Abstract
Objective
Assessment of electrocardiographic (ECG) effects of dexmedetomidine.
Design
Prospective observational study including children 0–17 years of age with congenital heart disease (CHD) and children following cardiothoracic surgery. Patients who did not receive dexmedetomidine were used as a control group. All patients had two ECGs: one baseline, pre-dexmedetomidine (T1) and one during dexmedetomidine infusion (T2).
Measurements and results
Fifty-one patients, median age of 0.5 years (IQR = 3.4), and 25 patients, age 0.25 (IQR = 2.9), were included in the dexmedetomidine and control groups, respectively. Forty received a dexmedetomidine-loading dose of 1 µg/kg (IQR = 0.5). At T2, the dexmedetomidine infusion was 1 µg/kg/h (IQR = 0.5). In the dexmedetomidine group, heart rate (HR) decreased from 140 ± 22 to 115 ± 23 (P < 0.001); PR, PRc and PR index changed from 115 ± 28 to 122 ± 29 ms (P = 0.01), 174 ± 38 to 167 ± 35 ms (P = 0.07) and 15,882 ± 3,565 to 13,792 ± 3,311 (P < 0.001), respectively.
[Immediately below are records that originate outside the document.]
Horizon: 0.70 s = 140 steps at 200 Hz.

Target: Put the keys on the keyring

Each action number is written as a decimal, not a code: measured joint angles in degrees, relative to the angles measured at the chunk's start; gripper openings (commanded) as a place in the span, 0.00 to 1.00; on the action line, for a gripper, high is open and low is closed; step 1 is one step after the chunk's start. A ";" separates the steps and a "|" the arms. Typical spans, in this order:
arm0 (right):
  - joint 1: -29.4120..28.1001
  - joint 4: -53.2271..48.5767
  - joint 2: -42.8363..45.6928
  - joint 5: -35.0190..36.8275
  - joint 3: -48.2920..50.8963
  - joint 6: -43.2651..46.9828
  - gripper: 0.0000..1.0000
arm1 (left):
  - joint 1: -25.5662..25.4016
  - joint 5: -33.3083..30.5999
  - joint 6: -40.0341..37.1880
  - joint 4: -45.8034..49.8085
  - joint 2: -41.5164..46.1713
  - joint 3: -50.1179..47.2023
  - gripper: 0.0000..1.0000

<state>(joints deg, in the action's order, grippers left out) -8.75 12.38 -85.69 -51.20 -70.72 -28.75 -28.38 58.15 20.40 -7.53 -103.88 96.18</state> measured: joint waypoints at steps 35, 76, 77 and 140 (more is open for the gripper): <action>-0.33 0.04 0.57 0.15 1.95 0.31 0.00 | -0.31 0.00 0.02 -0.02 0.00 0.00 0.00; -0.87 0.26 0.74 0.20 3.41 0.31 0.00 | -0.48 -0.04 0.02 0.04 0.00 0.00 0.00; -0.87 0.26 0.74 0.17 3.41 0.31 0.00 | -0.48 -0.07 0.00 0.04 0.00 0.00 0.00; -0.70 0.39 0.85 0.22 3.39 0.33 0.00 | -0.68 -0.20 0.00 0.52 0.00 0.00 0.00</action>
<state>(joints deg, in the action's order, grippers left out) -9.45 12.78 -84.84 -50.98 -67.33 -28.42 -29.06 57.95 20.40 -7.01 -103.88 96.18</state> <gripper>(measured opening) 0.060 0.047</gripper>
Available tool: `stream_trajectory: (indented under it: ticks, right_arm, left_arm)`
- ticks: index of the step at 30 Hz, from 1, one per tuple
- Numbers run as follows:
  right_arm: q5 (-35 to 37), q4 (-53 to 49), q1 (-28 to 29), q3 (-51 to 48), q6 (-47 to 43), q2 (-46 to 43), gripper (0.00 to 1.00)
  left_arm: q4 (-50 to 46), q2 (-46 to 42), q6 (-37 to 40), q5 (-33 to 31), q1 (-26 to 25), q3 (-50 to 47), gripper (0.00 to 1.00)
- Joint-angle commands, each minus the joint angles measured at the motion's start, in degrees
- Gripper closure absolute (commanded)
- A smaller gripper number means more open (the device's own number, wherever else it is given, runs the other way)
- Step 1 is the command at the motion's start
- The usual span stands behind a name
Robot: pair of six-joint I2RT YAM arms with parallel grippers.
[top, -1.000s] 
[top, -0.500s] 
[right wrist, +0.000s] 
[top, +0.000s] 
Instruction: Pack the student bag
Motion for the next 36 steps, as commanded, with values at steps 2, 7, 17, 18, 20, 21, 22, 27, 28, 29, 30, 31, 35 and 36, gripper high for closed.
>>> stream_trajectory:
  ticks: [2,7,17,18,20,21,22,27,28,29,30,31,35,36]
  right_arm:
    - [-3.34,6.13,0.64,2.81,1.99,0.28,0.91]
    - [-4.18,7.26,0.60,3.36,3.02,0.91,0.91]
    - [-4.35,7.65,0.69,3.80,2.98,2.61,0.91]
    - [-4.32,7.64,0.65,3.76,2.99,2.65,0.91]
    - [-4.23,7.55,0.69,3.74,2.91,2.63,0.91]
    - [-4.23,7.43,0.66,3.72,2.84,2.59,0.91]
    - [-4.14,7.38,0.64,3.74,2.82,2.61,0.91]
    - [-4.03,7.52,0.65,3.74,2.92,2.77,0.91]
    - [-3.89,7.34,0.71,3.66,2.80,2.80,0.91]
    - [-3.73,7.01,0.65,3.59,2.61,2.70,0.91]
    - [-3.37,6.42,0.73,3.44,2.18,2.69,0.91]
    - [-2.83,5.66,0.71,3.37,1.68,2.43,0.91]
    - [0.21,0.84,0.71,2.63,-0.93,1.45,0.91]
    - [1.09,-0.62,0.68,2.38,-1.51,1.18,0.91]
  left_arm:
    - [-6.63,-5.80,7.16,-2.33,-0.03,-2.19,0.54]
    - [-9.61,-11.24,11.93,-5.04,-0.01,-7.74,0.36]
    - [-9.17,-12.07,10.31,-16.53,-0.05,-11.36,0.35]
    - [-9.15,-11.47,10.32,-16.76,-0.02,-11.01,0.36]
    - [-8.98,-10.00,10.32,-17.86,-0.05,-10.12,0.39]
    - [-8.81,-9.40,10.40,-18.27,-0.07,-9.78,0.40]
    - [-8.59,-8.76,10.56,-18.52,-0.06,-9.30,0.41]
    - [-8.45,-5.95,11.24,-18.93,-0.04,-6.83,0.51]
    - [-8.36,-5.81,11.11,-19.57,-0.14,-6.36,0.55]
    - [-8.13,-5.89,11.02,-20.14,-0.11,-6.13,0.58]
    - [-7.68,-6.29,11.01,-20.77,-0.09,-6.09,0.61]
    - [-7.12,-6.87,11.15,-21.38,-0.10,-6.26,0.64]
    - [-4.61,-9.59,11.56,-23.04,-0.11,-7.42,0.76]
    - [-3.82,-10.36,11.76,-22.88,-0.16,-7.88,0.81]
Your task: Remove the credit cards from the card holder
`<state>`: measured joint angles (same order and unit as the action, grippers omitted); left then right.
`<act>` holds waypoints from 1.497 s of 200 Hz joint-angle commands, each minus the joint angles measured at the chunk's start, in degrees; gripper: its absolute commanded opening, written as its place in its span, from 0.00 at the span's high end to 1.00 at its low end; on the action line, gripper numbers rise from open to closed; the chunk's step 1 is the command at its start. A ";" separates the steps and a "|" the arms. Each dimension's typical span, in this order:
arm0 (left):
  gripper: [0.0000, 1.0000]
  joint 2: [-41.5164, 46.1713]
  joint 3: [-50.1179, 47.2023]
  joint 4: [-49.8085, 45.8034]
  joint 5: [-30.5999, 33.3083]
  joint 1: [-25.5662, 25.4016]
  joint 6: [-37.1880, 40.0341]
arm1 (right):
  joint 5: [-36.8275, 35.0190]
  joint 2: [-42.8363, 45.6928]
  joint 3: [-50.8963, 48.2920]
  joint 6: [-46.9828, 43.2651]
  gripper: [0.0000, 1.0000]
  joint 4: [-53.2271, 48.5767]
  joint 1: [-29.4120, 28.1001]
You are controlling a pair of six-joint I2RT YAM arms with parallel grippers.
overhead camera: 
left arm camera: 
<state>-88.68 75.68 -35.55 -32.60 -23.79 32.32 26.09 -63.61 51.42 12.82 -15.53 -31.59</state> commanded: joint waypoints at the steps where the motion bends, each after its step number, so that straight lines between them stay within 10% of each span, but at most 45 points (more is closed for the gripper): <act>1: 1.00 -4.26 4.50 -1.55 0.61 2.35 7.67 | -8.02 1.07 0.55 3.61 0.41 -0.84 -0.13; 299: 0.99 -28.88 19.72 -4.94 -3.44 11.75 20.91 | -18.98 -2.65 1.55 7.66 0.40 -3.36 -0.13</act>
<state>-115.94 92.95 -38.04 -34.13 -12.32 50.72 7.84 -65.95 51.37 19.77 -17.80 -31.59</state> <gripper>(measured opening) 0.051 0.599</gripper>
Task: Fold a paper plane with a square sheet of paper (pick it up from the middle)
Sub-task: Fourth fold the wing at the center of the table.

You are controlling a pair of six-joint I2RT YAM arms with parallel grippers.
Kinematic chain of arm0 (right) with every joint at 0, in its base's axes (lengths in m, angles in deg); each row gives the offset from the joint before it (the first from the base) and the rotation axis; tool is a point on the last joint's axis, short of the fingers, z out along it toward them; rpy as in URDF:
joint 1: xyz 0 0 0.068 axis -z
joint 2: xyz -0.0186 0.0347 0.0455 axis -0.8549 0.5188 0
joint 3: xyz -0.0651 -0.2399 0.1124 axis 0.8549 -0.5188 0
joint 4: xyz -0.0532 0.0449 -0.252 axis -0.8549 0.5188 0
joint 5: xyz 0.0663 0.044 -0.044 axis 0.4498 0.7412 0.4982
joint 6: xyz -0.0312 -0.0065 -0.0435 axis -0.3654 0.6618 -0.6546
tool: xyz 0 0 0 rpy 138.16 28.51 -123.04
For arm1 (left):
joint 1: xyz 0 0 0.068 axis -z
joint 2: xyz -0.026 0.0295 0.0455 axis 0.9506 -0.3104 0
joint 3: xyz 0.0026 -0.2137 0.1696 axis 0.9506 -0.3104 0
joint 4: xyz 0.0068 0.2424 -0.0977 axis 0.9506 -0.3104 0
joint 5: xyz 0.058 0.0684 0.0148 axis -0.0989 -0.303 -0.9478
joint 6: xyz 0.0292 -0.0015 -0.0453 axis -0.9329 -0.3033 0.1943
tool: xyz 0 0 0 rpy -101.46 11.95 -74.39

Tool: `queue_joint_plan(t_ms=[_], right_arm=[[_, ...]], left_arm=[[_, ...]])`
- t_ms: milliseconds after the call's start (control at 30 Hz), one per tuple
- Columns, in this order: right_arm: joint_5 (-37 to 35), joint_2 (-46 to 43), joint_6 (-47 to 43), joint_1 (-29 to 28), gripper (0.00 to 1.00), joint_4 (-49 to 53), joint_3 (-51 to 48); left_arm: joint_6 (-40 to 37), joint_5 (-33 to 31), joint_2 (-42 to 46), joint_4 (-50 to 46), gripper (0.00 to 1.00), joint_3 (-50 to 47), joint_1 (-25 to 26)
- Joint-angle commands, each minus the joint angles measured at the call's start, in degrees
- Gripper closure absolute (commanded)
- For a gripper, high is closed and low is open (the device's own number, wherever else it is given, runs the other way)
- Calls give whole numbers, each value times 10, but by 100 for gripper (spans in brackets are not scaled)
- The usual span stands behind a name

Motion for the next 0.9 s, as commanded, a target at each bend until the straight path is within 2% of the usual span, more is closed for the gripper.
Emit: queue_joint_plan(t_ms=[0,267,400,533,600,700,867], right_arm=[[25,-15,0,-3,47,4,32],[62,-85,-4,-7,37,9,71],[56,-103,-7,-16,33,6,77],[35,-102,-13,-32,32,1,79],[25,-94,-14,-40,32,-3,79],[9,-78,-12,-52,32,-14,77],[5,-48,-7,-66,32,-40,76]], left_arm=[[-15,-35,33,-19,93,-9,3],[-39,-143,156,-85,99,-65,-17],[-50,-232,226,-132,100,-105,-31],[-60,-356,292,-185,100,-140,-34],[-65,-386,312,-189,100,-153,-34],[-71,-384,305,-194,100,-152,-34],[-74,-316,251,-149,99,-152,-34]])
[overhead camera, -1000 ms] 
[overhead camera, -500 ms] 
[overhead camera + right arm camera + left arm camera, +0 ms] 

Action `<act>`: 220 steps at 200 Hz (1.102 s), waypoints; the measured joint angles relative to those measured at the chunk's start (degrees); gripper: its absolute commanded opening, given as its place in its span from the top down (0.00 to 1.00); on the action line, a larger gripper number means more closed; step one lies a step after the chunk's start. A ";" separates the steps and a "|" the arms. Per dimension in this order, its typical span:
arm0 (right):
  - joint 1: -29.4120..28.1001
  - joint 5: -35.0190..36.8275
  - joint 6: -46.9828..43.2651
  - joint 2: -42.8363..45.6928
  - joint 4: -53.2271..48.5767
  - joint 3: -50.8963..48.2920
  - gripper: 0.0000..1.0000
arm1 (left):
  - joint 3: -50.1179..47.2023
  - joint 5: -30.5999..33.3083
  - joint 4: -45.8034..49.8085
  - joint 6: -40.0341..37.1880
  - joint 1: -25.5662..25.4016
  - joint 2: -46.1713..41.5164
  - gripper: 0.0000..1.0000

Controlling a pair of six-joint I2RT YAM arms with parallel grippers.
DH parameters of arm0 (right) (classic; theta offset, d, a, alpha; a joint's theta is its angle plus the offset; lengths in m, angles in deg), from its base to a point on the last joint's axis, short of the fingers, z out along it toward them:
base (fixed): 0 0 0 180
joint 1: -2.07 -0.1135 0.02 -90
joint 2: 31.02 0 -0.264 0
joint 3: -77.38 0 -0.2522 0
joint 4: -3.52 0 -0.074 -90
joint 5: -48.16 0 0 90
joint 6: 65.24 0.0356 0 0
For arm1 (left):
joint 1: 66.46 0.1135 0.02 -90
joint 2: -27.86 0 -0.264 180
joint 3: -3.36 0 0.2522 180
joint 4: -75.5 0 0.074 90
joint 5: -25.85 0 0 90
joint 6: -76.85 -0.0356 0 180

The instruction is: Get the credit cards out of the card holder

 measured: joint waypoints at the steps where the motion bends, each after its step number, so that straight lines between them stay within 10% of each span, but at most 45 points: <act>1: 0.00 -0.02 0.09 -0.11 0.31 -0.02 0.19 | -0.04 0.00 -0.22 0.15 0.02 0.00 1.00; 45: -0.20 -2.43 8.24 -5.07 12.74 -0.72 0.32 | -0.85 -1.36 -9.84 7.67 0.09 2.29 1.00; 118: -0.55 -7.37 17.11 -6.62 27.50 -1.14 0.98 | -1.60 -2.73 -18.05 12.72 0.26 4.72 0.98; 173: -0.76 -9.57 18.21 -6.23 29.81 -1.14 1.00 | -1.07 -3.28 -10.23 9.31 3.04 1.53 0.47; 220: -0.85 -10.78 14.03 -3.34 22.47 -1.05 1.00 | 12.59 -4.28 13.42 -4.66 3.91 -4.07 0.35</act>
QRS decreased from 84 ± 21 to 80 ± 21 ms (P = 0.02), and QTc had no change (433 ± 47 to 435 ± 36 ms). When compared to the control group, none of the ECG intervals had any difference other than a trend towards lower HR (P = 0.08). Neonates and infants had a bigger drop in the HR compared to older children (P < 0.001), while other parameters were similar. At T2 none of the dexmedetomidine group patients had atrioventricular block or other arrhythmia. Four patients in the control group had accelerated junctional rhythm.
Conclusions
Use of dexmedetomidine in patients with CHD and patients following cardiothoracic surgery is not associated with any significant ECG interval abnormalities other than a trend towards lower HR.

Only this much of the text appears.